What you need to do ▸ Copy every line of the following data that includes the string "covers".

Stored records:
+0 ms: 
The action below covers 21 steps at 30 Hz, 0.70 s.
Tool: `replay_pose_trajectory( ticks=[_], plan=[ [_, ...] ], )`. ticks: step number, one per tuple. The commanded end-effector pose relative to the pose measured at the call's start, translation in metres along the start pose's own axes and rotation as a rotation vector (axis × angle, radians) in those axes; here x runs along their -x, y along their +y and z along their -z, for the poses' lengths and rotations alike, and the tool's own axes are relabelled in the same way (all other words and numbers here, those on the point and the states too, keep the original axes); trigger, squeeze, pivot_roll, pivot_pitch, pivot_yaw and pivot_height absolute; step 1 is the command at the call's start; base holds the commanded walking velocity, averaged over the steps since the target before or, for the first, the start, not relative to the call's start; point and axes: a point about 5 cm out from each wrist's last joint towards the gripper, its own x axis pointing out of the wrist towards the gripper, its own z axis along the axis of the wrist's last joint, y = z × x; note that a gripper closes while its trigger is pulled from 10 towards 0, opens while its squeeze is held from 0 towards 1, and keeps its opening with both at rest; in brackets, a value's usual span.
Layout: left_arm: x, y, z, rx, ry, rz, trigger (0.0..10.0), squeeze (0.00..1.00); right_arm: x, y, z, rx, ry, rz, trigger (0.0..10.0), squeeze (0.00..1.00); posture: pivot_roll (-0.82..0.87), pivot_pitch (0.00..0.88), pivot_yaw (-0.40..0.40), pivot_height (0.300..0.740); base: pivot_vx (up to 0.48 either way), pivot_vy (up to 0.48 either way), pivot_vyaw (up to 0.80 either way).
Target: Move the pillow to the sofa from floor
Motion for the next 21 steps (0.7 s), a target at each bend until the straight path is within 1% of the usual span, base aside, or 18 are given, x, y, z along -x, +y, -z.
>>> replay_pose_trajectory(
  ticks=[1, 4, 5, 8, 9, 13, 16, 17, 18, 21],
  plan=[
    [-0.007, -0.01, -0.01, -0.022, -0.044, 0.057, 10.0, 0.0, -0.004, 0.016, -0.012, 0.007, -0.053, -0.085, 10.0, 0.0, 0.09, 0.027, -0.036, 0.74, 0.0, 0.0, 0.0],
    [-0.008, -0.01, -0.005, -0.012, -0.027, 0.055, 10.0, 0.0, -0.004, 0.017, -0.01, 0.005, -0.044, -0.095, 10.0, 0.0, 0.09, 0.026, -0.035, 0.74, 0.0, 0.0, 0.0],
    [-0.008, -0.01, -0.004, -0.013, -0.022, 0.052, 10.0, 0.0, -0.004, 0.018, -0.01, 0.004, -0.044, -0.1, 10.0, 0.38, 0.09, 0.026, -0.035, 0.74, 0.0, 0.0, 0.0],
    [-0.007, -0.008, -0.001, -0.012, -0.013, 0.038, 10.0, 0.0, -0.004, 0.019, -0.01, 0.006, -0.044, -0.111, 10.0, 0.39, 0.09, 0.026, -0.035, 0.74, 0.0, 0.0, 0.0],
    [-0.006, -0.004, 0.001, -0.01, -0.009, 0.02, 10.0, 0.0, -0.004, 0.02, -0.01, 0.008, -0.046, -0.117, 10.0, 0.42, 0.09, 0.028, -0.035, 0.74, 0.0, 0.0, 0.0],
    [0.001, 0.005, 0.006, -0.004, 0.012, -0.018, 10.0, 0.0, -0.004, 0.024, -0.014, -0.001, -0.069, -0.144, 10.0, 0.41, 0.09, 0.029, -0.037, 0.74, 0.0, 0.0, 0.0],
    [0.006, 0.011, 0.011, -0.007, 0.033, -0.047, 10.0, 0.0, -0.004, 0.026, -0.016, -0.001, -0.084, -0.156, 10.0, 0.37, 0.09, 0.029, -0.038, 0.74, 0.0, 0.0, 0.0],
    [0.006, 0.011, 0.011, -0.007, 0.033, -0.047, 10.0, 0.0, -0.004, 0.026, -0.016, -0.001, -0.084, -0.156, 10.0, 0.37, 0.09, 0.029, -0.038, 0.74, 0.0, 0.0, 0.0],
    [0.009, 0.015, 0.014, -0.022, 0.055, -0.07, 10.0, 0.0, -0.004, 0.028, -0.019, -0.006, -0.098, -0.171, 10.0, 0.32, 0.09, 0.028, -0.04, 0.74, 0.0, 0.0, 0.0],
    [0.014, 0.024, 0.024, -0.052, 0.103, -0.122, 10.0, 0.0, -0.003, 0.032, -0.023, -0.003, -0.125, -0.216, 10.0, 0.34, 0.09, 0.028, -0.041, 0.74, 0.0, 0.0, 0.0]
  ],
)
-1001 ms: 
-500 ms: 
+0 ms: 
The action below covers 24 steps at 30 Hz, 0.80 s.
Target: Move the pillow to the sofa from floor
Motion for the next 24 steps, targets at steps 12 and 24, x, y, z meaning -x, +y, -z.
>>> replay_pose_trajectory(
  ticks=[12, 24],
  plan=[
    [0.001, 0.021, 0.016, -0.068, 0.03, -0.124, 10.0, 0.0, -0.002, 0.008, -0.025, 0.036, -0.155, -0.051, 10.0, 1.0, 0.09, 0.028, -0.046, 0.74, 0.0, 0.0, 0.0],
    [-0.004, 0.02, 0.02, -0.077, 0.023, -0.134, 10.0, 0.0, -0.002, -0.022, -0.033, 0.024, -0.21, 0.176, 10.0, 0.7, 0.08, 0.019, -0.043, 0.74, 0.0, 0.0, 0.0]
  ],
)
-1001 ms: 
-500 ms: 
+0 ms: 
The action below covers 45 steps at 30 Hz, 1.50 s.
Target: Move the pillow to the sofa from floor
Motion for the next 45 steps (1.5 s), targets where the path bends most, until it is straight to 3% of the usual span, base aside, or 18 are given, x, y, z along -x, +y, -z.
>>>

Solution below ▸
The action below covers 21 steps at 30 Hz, 0.70 s.
The action below covers 24 steps at 30 Hz, 0.80 s.
The action below covers 45 steps at 30 Hz, 1.50 s.

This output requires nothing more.